(Trinity Sunday 2020 (A): This homily was given on June 07,
2020 at St. Pius X Church, Westerly, R.I. by Fr. Raymond Suriani. Read Exodus 34: 4b-6, 8-9; John 3: 16-18.)
[For the audio version of this homily, click here: Trinity Sunday 2020]
The story I’m about to read to you I shared in a homily I
gave on Trinity Sunday of 2011. It’s
from the very beginning of Matthew Kelly’s book, Rediscovering Catholicism.
I’m going to read it again to you today—for reasons that I think should
become pretty obvious pretty quickly.
You're driving home from work next Monday after a long day. You tune in your radio. You hear a blurb about a little village in India where some villagers have died suddenly, strangely, of a flu that has never been seen before. It's not influenza, but three or four people are dead, and it's kind of interesting, and they are sending some doctors over there to investigate it. You don't think much about it, but coming home from church on Sunday you hear another radio spot. Only they say it's not three villagers, it's 30,000 villagers in the back hills of this particular area of India, and it's on TV that night. CNN runs a little blurb: people are heading there from the disease center in Atlanta because this disease strain has never been seen before.
By Monday morning when you get up, it's the lead story. It's not just India; it's Pakistan, Afghanistan, Iran, and before you know it, you're hearing this story everywhere, and they have now coined it as "the mystery flu." The President has made some comment that he and his family are praying and hoping that all will go well over there. But everyone is wondering, "How are we going to contain it?"
That's when the President of France makes an announcement that shocks Europe. He is closing their borders. No flights from India, Pakistan, or any of the countries where this thing has been seen. And that's why that night you are watching a little bit of CNN before going to bed. Your jaw hits your chest when a weeping woman is translated in English from a French news program. There's a man lying in a hospital in Paris, dying of the mystery flu. It has come to Europe.
Panic strikes. As best they can tell, after contracting the disease, you have it for a week before you even know it. Then you have four days of unbelievable symptoms. And then you die. Britain closes its borders, but it's too late. South Hampton, Liverpool, North Hampton, and it's Tuesday morning when the President of the United States makes the following announcement: "Due to a national-security risk, all flights to and from Europe and Asia have been canceled. If your loved ones are overseas, I'm sorry. They cannot come back until we find a cure for this thing."

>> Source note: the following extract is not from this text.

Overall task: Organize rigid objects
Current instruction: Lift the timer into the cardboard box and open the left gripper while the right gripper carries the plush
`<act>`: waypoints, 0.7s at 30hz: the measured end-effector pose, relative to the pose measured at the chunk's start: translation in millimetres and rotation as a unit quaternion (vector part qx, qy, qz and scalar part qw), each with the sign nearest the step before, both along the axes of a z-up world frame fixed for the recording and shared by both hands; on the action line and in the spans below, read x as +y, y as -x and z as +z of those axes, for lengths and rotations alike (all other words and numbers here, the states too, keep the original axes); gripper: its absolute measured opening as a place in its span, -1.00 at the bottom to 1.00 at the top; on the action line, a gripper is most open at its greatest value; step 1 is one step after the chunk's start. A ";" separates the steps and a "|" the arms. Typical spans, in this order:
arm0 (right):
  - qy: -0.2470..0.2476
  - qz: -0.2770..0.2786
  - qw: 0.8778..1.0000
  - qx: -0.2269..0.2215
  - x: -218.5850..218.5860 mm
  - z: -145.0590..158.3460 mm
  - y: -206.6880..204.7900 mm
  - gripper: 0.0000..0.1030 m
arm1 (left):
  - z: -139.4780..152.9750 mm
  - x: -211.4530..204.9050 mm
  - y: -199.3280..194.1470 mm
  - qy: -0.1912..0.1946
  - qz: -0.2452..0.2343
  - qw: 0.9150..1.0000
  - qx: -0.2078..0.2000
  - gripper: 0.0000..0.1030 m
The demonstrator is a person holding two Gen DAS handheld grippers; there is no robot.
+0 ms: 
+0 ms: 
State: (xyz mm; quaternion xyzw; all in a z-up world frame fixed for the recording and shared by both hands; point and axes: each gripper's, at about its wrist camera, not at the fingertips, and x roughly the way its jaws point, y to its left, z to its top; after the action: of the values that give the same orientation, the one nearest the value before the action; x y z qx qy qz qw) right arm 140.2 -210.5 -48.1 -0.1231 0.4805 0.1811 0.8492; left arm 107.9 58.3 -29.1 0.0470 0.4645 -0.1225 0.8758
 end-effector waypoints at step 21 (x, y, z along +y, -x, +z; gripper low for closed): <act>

[Can you believe this was written a decade ago? So much of it sounds like what we’ve been experiencing for the last two and a half months! The story continues …]
Within four days, our nation has been plunged into an unbelievable fear. People are wondering, "What if it comes to this country?" And preachers on Tuesday are saying it's the scourge of God. It's Wednesday night, and you are at a church prayer meeting when somebody runs in from the parking lot and yells, "Turn on a radio, turn on a radio!" And while everyone in church listens to a little transistor radio with a microphone stuck up to it, the announcement is made. Two women are lying, in a Long Island hospital, dying from the mystery flu. Within hours it seems, the disease envelopes the country.
People are working around the clock, trying to find an antidote. Nothing is working. California, Oregon, Arizona, Florida, Massachusetts. It's as though it's just sweeping in from the borders.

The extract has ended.